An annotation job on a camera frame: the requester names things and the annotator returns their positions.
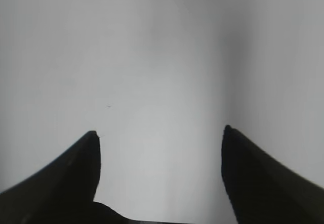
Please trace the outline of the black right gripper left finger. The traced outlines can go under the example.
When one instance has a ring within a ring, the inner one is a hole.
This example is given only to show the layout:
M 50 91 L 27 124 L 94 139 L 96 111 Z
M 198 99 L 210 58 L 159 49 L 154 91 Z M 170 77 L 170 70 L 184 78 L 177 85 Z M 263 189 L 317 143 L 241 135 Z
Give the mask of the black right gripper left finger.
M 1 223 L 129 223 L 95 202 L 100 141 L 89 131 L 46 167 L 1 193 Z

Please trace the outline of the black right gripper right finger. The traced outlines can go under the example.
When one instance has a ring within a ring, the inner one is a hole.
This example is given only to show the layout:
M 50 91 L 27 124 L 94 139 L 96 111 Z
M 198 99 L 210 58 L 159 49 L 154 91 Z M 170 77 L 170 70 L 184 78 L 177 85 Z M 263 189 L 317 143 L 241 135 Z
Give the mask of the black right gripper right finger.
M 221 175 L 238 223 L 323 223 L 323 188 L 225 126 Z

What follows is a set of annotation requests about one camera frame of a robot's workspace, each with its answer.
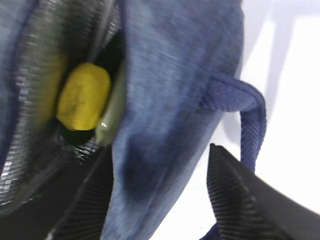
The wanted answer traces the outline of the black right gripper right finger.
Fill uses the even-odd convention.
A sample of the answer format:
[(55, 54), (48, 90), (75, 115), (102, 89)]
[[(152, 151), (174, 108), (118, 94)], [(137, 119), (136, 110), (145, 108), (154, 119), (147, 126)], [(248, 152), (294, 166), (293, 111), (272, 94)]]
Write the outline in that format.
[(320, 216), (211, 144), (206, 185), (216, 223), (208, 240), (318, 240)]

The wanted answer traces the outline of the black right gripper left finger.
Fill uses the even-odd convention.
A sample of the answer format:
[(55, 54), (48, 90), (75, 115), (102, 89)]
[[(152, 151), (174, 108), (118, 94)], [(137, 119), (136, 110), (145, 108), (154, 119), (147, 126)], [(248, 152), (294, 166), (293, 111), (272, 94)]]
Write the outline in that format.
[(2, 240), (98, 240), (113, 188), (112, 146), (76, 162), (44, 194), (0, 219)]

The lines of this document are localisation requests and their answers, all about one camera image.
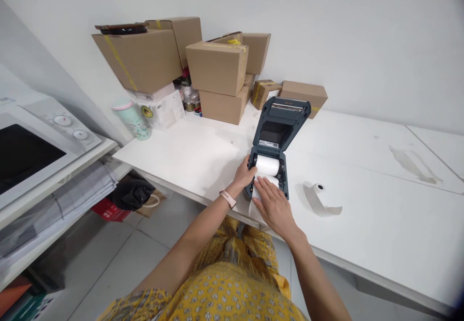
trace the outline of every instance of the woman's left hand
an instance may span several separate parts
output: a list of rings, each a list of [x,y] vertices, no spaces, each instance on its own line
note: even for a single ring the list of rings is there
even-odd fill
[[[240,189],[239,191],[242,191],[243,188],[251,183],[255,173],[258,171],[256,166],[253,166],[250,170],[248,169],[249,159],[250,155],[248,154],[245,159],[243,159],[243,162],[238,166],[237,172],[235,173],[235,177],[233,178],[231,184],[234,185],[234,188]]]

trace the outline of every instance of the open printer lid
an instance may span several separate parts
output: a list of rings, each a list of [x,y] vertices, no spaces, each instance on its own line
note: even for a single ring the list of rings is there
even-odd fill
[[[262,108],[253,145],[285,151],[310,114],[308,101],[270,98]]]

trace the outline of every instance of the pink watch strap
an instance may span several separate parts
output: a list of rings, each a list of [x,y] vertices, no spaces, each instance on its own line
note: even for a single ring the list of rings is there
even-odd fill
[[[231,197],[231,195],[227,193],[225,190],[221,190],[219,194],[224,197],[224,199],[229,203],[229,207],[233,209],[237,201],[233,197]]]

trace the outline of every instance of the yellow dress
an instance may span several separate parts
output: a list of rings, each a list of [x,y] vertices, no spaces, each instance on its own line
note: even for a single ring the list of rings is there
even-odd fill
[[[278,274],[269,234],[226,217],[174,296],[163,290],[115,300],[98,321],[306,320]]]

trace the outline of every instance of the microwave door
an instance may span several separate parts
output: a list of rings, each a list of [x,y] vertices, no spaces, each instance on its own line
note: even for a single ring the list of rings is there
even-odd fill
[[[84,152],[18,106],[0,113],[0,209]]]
• • •
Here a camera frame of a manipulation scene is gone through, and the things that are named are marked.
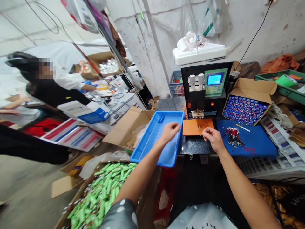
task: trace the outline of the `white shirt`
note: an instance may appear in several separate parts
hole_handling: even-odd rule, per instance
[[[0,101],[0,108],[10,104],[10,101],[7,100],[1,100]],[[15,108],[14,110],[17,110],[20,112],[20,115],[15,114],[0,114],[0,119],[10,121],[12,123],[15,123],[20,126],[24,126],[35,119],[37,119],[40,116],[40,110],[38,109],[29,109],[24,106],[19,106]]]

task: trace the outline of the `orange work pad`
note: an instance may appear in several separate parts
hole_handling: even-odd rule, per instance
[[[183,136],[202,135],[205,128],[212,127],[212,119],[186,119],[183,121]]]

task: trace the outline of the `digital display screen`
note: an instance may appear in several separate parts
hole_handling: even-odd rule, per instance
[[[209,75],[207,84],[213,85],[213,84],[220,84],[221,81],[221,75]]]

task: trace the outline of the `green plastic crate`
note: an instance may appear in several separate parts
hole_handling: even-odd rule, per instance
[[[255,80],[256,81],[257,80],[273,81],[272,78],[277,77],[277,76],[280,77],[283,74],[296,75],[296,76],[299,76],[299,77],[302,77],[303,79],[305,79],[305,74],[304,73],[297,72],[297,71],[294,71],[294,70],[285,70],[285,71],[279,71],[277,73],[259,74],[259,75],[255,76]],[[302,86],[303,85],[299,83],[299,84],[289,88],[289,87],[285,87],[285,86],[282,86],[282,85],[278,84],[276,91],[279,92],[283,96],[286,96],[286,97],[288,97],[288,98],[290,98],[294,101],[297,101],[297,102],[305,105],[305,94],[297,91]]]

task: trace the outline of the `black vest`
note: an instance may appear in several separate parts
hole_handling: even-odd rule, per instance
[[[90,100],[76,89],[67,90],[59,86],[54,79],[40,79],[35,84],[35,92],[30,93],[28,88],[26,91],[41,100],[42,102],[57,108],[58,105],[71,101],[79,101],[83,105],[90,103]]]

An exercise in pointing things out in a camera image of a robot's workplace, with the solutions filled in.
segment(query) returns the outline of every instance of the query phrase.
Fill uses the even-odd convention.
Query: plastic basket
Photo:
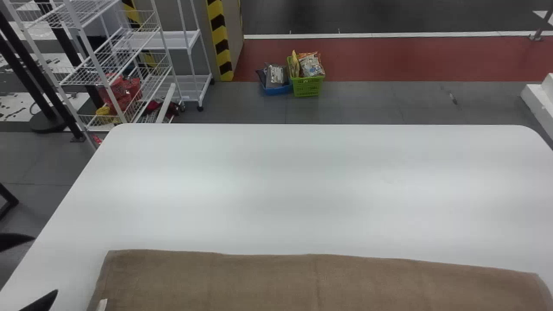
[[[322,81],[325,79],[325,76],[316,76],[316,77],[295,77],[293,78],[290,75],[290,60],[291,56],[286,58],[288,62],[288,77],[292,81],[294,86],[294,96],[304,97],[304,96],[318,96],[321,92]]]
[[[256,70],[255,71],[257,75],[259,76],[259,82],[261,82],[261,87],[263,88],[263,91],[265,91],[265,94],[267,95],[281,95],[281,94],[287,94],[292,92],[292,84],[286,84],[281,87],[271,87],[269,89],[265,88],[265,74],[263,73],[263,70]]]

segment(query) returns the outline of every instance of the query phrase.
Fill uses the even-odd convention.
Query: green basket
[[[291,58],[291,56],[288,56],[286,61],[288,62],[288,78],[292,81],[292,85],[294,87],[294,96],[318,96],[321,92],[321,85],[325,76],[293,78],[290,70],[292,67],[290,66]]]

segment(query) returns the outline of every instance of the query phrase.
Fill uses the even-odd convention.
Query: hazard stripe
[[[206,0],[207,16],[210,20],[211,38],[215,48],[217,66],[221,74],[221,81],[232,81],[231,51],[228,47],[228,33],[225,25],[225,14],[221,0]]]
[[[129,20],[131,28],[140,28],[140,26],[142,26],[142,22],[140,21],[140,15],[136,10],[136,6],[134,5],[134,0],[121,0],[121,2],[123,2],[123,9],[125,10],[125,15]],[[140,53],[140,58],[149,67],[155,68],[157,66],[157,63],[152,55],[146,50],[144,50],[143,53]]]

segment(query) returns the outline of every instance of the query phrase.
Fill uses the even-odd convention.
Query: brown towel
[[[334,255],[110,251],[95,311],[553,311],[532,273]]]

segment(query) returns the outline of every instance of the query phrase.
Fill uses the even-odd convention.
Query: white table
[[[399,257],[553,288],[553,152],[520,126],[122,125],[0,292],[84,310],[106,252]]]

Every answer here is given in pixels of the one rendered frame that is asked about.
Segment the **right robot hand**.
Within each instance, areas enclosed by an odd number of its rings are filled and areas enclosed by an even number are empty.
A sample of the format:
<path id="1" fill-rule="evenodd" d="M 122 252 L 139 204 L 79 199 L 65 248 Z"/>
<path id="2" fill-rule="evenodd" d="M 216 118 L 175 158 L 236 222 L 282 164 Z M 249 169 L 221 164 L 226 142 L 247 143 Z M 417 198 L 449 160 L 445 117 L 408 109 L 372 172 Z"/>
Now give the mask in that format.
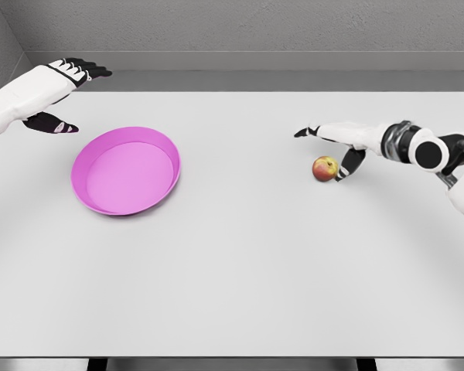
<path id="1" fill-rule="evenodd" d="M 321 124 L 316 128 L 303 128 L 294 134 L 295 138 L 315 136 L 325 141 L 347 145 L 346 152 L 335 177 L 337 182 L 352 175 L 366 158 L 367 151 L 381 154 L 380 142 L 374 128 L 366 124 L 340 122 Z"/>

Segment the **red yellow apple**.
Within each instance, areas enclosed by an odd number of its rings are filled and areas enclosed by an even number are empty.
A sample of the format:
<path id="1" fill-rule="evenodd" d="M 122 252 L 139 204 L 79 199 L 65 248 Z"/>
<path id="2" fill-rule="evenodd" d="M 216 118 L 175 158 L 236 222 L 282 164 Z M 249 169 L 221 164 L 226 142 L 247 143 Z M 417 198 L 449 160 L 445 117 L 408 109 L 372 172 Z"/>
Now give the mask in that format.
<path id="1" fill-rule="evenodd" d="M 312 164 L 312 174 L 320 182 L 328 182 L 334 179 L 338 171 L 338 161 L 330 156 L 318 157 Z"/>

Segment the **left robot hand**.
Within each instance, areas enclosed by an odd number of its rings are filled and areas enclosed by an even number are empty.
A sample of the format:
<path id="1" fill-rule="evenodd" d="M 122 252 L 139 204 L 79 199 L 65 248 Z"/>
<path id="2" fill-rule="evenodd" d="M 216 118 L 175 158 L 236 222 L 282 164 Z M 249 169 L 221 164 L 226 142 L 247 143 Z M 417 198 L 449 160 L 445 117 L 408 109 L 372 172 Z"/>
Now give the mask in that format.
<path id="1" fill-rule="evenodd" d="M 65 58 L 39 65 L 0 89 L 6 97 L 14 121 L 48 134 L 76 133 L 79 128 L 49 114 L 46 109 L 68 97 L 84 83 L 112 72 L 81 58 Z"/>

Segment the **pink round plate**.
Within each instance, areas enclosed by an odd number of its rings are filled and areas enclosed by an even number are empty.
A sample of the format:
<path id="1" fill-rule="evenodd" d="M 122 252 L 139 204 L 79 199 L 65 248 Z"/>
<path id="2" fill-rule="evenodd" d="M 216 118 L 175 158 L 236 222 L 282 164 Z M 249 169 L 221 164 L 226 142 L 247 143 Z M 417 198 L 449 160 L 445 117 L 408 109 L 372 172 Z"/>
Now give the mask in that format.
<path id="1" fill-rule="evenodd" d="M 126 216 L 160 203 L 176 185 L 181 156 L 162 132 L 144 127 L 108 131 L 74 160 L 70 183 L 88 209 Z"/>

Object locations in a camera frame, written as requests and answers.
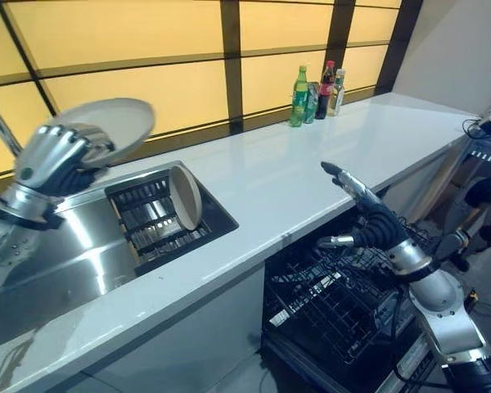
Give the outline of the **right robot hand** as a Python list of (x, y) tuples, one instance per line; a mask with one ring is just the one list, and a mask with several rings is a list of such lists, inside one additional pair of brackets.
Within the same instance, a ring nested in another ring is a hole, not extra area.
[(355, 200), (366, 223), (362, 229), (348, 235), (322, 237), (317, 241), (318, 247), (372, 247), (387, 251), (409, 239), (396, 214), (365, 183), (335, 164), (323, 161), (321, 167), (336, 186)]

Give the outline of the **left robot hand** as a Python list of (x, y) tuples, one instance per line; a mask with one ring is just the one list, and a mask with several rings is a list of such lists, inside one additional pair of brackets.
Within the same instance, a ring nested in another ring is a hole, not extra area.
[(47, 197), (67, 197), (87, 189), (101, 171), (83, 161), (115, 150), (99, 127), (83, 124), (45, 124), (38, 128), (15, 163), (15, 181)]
• • •
REQUIRED WORK.
In the data above, find each line that uses the string "plastic". Copy it.

RESPONSE.
task: trace the outline of the `green plastic crate`
Query: plastic basket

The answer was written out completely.